Researchers at the Johns Hopkins Kimmel Cancer Center used machine learning techniques to detect mutational signatures in cancer patients. Their algorithm outperformed the current standard of analysis and revealed new mutational signatures associated with obesity, which is believed by cancer prevention experts to be becoming the most significant lifestyle factor contributing to cancer in the U.S. and most of the Western world.
The study was published in the Jan. 25 issue of the journal eLife.
“Mutational signatures are important in current cancer research as they enable you to see the signs left by underlying factors, such as aging, smoking, alcohol use, UV exposure, and BRCA inherited mutations that contribute to the development of a cancer,” says study leader, Cristian Tomasetti, Ph.D., associate professor of oncology at the Johns Hopkins Kimmel Cancer Center, with a joint appointment in Biostatistics at the Johns Hopkins Bloomberg School of Public Health.
The new technique uses an application of artificial intelligence called machine learning, via a computer algorithm that accesses and analyzes data to uncover what they call SuperSigs, which are mutational signatures that reveal the genetic effects of the underlying contributors to cancer. Their algorithm is classified as “supervised” because it is an analysis that includes known exposures during the training of the algorithm for the genetic analysis of a cancer. The most widely used mutational signatures used for assessing genomic data are classified as “unsupervised” because they do not take known exposures into consideration. Instead, it notes patterns and then goes back to correlate them with exposures. The new method also allows for a mix of supervised and unsupervised approaches, controlling or blocking out the effect of known exposures to carcinogens to explore the possible effect of potential unknown factors.
The researchers found that the new supervised technique outperformed the unsupervised methodology in terms of prediction accuracy.
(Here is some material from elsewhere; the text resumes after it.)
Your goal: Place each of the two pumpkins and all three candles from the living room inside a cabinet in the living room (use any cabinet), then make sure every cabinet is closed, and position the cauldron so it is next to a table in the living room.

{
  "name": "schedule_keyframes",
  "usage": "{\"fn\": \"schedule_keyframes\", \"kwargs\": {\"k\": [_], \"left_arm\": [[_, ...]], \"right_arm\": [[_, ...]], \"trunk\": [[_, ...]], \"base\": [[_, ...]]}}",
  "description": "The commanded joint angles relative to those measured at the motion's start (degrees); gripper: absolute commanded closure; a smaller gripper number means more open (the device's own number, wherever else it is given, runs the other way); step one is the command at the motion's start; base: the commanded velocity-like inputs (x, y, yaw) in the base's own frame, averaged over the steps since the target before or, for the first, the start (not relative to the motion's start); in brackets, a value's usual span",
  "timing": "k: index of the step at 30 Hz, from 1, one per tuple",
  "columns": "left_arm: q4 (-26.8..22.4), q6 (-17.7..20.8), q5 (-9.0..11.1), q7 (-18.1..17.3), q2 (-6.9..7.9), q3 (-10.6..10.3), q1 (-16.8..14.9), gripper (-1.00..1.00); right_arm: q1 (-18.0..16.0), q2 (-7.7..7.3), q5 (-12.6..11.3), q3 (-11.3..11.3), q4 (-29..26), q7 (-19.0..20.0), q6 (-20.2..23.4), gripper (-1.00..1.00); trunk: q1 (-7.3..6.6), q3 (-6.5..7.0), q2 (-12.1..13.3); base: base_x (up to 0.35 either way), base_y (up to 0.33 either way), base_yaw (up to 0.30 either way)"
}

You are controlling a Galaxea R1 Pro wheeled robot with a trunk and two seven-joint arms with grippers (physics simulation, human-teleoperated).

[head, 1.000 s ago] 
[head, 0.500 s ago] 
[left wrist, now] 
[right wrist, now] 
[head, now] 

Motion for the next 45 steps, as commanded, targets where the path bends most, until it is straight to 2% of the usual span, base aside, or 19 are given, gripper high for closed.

The supervised methodology had a median area under the curve (AUC) of 0.73 for aging and 0.90 for all other factors, while the unsupervised methodology had a median AUC of 0.57 for aging and 0.77 for all other factors.
“A 0.5 or below AUC means the method is not better than pure chance. The highest value you can get is 1,” says first author Bahman Afsari, Ph.D., an instructor at the Johns Hopkins Kimmel Cancer until a few months before publication.
They also revealed what they believe are the first mutational signatures associated with cancers of obese patients, providing evidence for a mutational mechanism related to obesity and the origination of cancers.
“Obesity is arguably the most important lifestyle factor contributing to cancer, but its mechanism for causing cancer has been unknown,” says Tomasetti. “As cancers of obese patients often do not appear to have an increased number of mutations, it was thought that the mechanism through which obesity increases cancer risk was not via mutations. Our results show that it is, at least in part, mutational.”
Their method also showed that an etiological, or underlying, factor does not always cause the same mutational effect on all tissues, a discovery that was contrary to assumptions of the unsupervised methodology.
“Aging yields different mutational signatures in different tissues, and so do smoking and several other environmental exposures,” says co-first author Albert Kuo, Ph.D. candidate at the Johns Hopkins Bloomberg School of Public Health. “Also, in lungs, the signature for aging and the signature for smoking are very different, but in other tissues, the signature of smoking is relatively similar to the signature for aging, suggesting inflammation as the main mechanism.”
Additionally, the research provided validation for the key role of random mutations–normal mistakes occurring within the DNA of cells during replication–in the development of a cancer.
“Every time a cell divides, it has to duplicate its DNA. As the duplication and repair machinery copies the billions of letters–the molecules that make up our DNA–mistakes are made. It is estimated that there are between three to six DNA mutations occurring every time a cell divides,” explains Tomasetti. “A major source of the mutations that cause cancer appears to be these endogenous processes that have nothing to do with genetic defective genes or harmful exposures.”
Through the algorithm, Tomasetti and team determined that 69% of the mutations found in cancer patients across all tumor types can be attributed to randomly occurring mutations, pointing to a need for a greater focus of effort and resources on early detection, he says.
“If we can’t avoid cancer from occurring, then the next best thing is to find it before it is too late. If we can find a cancer at an early stage, then typically, you can save the life of the patient,” he says.
In addition to Tomasetti, Afsari, and Kuo, the Johns Hopkins team of researchers included Bert Vogelstein, M.D., YiFan Zhang, Lu Li, Ph.D., Kamel Lahouel, Ph.D., Ludmila Danilova, Ph.D., Alexander Favorov, Ph.D., Leslie Cope, Ph.D., and Ken Kinzler, Ph.D. Other participating researchers included Arthur Grollman, M.D., from State University of New York at Stony Brook.